Escola do Cacém com mais alunos de diferentes nacionalidades

Na Escola Básica António Sérgio, Cacém, há alunos de 17 nacionalidades diferentes, o que a torna o estabelecimento com maior diversidade linguística da Área Metropolitana de Lisboa, segundo um projecto que é hoje apresentado.

Agência LUSA /

O "Projecto Diversidade Linguística na Escola Portuguesa" é uma iniciativa conjunta do Instituto de Linguística Teórica e Computacional, do Ministério da Educação e da Fundação Calouste Gulbenkian, onde será apresentado ao fim da tarde.

Iniciado em 2003, o estudo pretende caracterizar a diversidade das línguas presentes nos dois primeiros ciclos das escolas do ensino básico oficial.

"Com este trabalho, pretendemos também apoiar os professores do ensino básico que têm turmas com crianças que não têm o português com língua materna", disse à agência Lusa Maria Helena Mateus, coordenadora do projecto.

O "Projecto Diversidade Linguística na Escola Portuguesa" irá decorrer até 2007, sendo hoje apresentados também os resultados obtidos nos dois primeiros anos de trabalho, que consistiu na caracterização das línguas maternas dos alunos que frequentam o 1º e 2º ciclos e na reunião de produções orais e escritas de alunos do 4º e 6ºano.

Actualmente, a equipa da professora Maria Helena Mateus está a identificar as principais dificuldades linguísticas desses alunos.

Através de um inquérito realizado em 410 escolas dos concelhos de Almada, Amadora, Barreiro, Lisboa, Loures, Moita, Montijo, Odivelas, Oeiras, Seixal e Sintra, pode concluir-se que dos 74.595 alunos desses estabelecimentos de ensino, 8.406 nasceram fora de Portugal (11%).

Esses alunos são naturais de 74 países diferentes, sendo Angola o mais representado com 2.577 crianças, seguida de Cabo-Verde (1.343), Guiné-Bissau (951), Brasil (782) e São Tomé e Príncipe (661).

As escolas com maior número de crianças estrangeiras são a EB 2º e 3º Ciclos António Sérgio, no Cacém, com 17 nacionalidades estrangeiras, a EB 1º Ciclo com Jardim-de-Infância Odivelas nº1, com 16, e a EB 1º Ciclo Agualva nº 3, em Sintra, com 14 nacionalidades.

Também com 14 nacionalidades diferentes encontram-se a EB 2º e 3º Ciclos da Póvoa de Santo Adrião, Odivelas, e a EB Integrada com Jardim-de-Infância Elias Garcia, Almada.

O crioulo cabo-verdiano, o crioulo da Guiné e o quimbundo (dialecto que se fala em Angola) são as línguas mais faladas pelos alunos estrangeiros na escola e em casa.

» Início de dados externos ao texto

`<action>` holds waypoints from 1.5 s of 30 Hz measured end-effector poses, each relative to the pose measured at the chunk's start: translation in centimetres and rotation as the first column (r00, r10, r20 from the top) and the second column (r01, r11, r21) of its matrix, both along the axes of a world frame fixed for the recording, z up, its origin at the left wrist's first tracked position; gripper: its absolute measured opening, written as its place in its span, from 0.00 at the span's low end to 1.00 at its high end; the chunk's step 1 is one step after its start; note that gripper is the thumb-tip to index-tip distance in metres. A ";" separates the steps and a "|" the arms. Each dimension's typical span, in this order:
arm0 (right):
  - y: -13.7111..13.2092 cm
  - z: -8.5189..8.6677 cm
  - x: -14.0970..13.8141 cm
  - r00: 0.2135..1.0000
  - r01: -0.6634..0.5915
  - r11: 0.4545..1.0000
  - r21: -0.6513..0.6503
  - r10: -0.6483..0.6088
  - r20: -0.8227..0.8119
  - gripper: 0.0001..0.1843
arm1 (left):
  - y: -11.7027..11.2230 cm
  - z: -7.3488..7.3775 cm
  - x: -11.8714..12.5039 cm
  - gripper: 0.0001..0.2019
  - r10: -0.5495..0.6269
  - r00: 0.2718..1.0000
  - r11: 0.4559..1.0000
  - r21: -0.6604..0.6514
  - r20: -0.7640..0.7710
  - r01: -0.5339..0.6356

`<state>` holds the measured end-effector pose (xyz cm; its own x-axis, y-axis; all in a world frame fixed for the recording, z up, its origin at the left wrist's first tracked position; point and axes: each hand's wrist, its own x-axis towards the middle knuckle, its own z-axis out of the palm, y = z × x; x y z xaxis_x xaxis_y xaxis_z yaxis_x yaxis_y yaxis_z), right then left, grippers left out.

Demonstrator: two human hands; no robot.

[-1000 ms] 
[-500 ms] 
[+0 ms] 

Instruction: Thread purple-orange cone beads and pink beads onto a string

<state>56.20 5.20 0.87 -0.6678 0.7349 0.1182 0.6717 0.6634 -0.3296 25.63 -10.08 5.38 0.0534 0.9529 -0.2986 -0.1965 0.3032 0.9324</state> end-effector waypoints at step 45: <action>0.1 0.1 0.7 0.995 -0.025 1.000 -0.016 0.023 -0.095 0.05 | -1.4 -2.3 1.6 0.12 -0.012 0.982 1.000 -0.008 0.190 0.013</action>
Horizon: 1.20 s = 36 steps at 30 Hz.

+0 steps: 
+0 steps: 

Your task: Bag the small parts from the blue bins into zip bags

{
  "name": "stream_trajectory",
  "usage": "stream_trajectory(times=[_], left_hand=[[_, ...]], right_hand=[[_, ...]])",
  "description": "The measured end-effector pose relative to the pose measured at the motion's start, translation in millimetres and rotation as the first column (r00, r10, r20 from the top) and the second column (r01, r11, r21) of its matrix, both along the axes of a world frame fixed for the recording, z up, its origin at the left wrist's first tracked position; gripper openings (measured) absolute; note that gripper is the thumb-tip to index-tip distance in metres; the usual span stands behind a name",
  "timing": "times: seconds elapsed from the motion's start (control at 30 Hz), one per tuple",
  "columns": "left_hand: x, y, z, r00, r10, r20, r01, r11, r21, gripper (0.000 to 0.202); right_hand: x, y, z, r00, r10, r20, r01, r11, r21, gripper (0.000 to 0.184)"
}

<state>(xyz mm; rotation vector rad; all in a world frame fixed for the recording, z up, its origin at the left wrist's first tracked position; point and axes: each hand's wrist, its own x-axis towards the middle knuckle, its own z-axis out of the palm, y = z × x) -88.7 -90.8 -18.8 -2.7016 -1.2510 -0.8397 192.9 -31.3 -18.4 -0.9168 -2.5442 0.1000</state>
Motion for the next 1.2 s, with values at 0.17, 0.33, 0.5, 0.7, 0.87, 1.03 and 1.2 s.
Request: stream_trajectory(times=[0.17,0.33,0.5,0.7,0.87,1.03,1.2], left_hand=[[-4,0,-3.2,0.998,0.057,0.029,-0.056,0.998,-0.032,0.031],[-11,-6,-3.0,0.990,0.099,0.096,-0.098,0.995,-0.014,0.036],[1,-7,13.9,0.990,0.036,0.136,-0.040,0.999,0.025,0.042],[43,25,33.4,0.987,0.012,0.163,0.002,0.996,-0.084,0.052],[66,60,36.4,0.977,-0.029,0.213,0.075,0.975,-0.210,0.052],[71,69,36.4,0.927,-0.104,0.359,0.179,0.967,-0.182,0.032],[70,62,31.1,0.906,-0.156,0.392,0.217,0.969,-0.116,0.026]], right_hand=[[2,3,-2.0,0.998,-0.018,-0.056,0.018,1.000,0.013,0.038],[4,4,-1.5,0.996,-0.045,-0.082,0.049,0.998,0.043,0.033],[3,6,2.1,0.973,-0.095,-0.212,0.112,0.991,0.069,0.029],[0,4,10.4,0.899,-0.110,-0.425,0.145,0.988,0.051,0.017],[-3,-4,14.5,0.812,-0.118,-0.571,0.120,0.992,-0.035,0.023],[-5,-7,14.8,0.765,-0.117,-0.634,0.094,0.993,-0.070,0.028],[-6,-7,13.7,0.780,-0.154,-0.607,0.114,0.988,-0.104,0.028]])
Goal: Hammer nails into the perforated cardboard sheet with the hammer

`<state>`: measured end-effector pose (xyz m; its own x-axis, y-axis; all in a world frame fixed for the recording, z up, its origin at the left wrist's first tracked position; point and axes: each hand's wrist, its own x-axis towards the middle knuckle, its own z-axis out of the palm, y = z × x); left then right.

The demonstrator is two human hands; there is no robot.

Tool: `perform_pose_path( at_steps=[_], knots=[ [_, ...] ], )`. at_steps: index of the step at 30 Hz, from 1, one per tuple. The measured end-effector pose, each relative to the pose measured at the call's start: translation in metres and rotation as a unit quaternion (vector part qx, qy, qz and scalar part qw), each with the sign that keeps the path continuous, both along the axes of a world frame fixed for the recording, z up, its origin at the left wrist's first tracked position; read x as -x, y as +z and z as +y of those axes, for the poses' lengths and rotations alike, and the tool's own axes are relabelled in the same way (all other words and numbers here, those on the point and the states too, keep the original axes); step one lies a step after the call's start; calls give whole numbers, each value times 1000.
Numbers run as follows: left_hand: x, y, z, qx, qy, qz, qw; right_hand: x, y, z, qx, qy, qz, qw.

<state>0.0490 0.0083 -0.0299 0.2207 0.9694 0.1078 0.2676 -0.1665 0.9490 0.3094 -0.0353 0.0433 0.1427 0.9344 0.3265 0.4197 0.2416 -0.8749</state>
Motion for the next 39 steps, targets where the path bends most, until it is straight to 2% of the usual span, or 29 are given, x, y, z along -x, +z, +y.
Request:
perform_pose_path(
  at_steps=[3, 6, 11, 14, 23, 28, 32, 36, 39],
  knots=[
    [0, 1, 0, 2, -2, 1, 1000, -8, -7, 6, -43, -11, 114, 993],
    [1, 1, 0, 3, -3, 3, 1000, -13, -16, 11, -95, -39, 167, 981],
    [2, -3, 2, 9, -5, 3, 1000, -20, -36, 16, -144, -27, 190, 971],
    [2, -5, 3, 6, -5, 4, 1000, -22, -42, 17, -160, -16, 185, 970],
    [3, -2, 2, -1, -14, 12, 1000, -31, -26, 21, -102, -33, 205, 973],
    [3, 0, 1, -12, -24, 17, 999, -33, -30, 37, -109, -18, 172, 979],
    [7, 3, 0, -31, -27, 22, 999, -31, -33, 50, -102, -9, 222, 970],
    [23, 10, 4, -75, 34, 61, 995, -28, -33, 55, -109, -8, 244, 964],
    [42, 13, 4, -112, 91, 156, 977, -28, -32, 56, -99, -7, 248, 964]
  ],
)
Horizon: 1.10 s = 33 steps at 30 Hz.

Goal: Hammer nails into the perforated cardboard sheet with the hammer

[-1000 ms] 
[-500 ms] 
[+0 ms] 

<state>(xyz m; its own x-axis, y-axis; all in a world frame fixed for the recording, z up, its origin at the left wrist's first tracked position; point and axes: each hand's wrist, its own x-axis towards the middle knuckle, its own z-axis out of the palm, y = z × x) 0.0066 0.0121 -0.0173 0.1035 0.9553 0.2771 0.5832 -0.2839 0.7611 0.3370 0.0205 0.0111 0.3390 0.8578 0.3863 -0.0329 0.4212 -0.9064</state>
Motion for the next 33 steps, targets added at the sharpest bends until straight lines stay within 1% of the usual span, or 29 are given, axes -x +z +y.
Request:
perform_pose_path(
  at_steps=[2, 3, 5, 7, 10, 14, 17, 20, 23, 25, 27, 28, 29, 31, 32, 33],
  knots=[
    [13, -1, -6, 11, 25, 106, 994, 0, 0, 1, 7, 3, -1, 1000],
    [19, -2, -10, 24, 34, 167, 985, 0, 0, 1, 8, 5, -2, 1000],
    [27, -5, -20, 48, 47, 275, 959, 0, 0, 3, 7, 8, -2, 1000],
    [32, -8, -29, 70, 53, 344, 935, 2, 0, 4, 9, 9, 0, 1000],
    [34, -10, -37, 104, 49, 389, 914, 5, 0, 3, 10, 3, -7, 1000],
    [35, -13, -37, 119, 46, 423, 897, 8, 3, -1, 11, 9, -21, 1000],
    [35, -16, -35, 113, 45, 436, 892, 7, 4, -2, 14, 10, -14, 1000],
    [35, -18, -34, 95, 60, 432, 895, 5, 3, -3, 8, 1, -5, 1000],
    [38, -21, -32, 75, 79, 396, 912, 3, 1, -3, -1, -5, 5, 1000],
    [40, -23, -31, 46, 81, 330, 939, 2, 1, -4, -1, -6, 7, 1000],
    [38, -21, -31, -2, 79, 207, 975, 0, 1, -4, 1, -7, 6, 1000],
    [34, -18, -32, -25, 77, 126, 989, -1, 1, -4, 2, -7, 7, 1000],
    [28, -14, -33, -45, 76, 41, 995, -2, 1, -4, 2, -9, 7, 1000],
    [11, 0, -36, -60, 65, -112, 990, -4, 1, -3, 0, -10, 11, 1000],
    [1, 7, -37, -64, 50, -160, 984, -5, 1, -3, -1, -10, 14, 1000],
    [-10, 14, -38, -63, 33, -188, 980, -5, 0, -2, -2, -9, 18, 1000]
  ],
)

Contudo, alguns abandonam a língua materna quando estão junto de colegas e amigos, e optam por falar português.

De acordo com os dados do projecto, em casa são faladas 58 línguas estrangeiras, número que desce para as 37 quando os alunos estão com colegas e amigos.

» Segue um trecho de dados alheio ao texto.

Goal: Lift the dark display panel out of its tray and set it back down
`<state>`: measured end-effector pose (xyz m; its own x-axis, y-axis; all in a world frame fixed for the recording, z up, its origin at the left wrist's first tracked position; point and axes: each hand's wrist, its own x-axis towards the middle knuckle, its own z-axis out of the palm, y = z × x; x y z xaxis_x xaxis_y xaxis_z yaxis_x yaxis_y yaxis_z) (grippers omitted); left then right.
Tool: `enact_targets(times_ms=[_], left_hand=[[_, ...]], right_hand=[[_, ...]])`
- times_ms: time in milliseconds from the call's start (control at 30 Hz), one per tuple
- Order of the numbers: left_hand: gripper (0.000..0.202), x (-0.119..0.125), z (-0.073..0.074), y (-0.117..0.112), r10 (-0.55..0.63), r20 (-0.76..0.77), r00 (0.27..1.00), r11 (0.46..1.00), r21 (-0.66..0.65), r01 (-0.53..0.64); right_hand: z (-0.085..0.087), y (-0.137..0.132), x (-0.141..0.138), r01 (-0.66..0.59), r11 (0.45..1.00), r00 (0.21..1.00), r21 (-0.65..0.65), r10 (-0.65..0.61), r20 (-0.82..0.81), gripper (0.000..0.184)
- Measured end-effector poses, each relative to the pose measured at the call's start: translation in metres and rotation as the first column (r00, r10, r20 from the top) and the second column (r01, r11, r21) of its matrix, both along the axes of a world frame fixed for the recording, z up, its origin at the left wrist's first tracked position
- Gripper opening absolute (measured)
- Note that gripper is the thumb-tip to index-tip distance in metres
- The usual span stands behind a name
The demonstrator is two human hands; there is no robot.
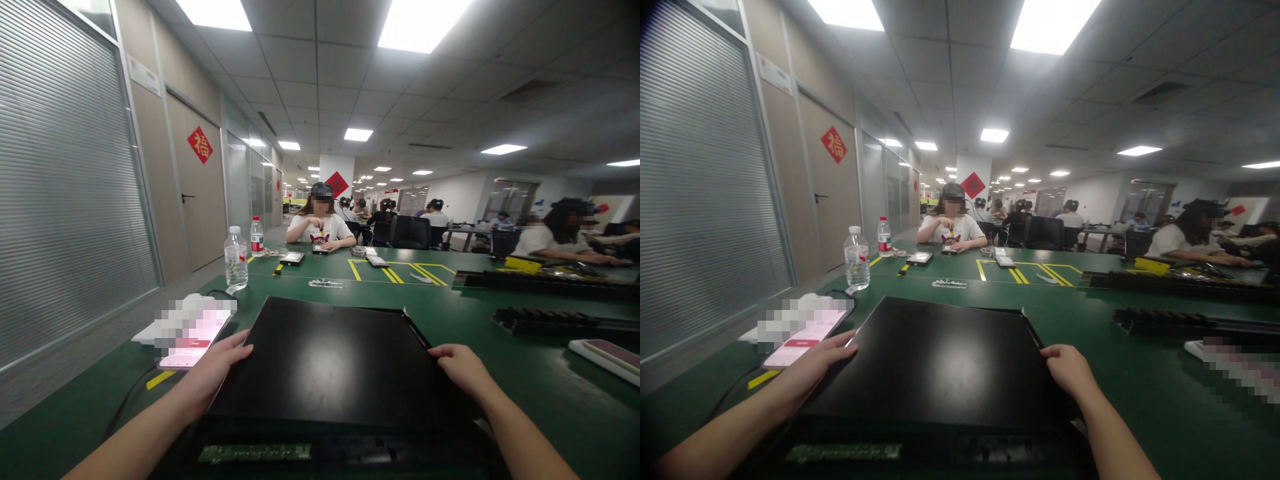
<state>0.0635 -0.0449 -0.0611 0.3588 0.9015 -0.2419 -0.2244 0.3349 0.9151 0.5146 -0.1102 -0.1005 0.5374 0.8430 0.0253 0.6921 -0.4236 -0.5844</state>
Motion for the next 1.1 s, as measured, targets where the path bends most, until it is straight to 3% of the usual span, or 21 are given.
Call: enact_targets(times_ms=[267, 533, 667, 767, 1100], left_hand=[[0.065, -0.004, 0.001, 0.002, -0.025, -0.029, 0.999, 1.0, 0.015, 0.025], [0.047, -0.018, -0.008, 0.011, 0.033, -0.126, 0.992, 0.976, 0.218, -0.005], [0.041, -0.023, -0.015, 0.018, 0.199, -0.42, 0.886, 0.913, 0.408, -0.012], [0.04, -0.026, -0.02, 0.022, 0.285, -0.485, 0.827, 0.885, 0.464, -0.032], [0.015, -0.022, -0.021, 0.016, 0.227, -0.576, 0.785, 0.824, 0.543, 0.16]], right_hand=[[-0.003, 0.008, -0.002, 0.007, 1.0, 1.0, -0.016, -0.007, 0.002, 0.034], [-0.01, 0.009, -0.003, -0.02, 1.0, 0.994, 0.017, 0.022, -0.106, 0.034], [-0.011, 0.009, -0.003, -0.019, 0.999, 0.991, 0.027, 0.023, -0.134, 0.033], [-0.011, 0.008, -0.003, -0.021, 0.999, 0.99, 0.039, 0.026, -0.136, 0.033], [-0.006, 0.005, -0.01, -0.094, 0.995, 0.952, 0.025, 0.098, -0.289, 0.039]])
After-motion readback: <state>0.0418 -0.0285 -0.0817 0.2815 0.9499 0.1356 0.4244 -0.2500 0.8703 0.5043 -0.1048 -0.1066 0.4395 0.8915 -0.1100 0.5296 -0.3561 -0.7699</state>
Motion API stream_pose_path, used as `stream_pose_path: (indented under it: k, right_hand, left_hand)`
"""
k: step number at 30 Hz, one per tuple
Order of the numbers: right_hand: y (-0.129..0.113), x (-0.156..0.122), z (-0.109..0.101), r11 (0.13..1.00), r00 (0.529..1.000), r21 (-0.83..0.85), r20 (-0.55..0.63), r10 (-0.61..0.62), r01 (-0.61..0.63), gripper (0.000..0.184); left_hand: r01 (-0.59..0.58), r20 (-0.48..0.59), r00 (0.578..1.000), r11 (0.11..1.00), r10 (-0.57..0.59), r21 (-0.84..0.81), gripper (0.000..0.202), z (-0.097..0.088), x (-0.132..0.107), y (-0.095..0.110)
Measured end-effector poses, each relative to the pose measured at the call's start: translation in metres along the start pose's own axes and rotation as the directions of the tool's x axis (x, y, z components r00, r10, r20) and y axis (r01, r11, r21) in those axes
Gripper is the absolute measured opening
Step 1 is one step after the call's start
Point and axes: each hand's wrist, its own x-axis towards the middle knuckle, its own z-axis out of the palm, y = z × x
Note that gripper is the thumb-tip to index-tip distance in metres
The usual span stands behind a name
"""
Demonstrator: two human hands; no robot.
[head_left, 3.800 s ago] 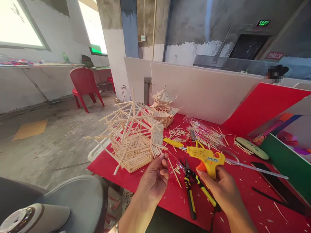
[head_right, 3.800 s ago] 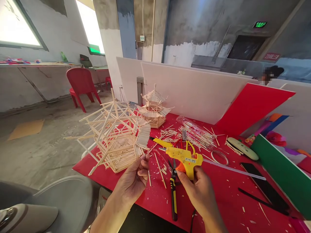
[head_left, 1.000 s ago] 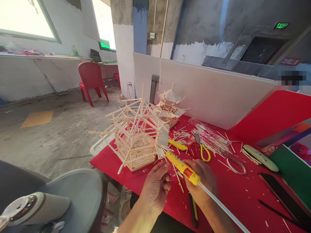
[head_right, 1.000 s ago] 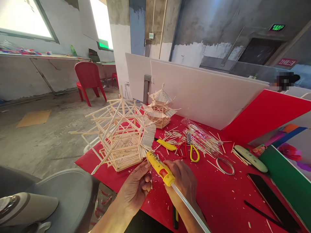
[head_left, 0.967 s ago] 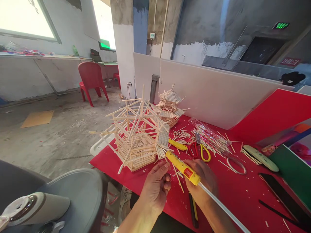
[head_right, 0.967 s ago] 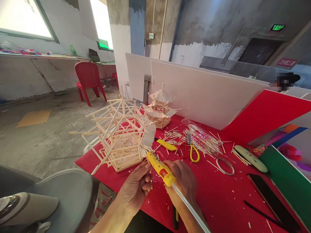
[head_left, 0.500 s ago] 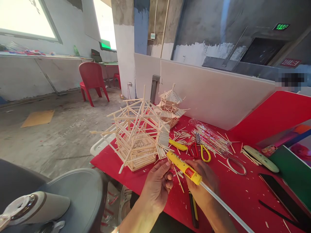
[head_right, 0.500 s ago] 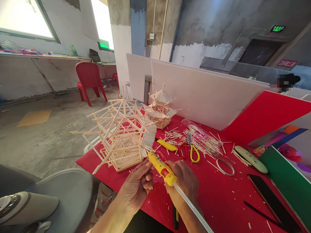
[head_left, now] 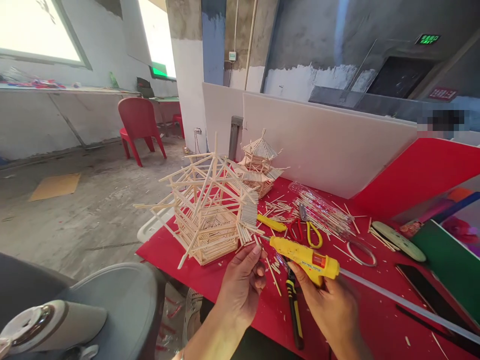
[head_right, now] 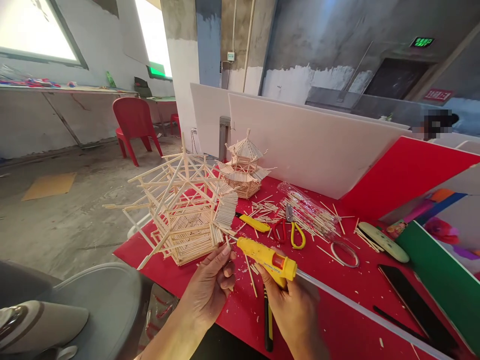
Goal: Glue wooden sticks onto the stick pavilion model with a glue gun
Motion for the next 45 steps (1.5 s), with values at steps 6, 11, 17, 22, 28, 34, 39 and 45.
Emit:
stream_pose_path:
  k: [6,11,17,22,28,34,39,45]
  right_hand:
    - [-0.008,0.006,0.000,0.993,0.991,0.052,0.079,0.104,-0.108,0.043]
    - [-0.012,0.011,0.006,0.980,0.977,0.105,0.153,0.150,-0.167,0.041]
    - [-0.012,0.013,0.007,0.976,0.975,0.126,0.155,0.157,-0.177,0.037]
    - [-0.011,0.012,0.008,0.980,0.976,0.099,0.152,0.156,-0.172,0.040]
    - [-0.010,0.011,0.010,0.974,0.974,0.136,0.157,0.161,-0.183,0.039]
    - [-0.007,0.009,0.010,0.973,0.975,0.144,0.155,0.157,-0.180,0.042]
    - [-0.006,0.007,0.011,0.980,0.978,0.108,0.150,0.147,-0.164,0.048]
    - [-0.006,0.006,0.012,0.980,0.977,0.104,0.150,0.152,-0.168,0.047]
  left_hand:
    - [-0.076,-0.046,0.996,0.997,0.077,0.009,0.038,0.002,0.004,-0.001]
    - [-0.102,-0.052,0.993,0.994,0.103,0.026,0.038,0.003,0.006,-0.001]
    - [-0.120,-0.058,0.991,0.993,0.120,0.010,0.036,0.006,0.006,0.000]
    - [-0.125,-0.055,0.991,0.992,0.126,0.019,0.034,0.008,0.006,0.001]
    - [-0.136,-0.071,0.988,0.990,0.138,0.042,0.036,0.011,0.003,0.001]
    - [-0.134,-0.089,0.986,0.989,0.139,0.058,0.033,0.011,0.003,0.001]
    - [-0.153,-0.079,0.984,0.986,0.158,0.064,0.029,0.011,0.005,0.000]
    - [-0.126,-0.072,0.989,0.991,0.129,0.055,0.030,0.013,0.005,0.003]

"Isso pode ficar-se a dever ao facto de os alunos não terem com quem falar a língua na escola ou ao facto de, por algum motivo, não se sentirem à vontade para o fazer", afirmam os autores do projecto.

"A diferença entre línguas faladas em casa e línguas faladas com amigos e colegas mostra que as línguas perdem alguma vitalidade em contexto não-familiar, o que se traduz não só na redução do número de línguas, mas também no número de falantes dessas línguas", acrescentam.

A equipa que trabalha no projecto recolheu ainda produções orais e escritas de alunos do 4º e 6ºano, falantes de algumas das línguas estrangeiras mais usadas nas escolas, "para saberem como é que eles falam e interpretam o português", explicou a coordenadora, Maria Helena Mateus.

O passo seguinte é a identificação das principais dificuldades apresentadas por esses alunos.

"Estudámos também as principais línguas de origem dos alunos e apresentámos aos professores as suas características", acrescentou.

Nos anos 2006 e 2007 irá ser elaborado um documento final sobre estratégias didácticas para o desenvolvimento da língua portuguesa em contexto multilingue e serão realizadas acções de formação junto da equipa de professores do ensino básico implicados no projecto.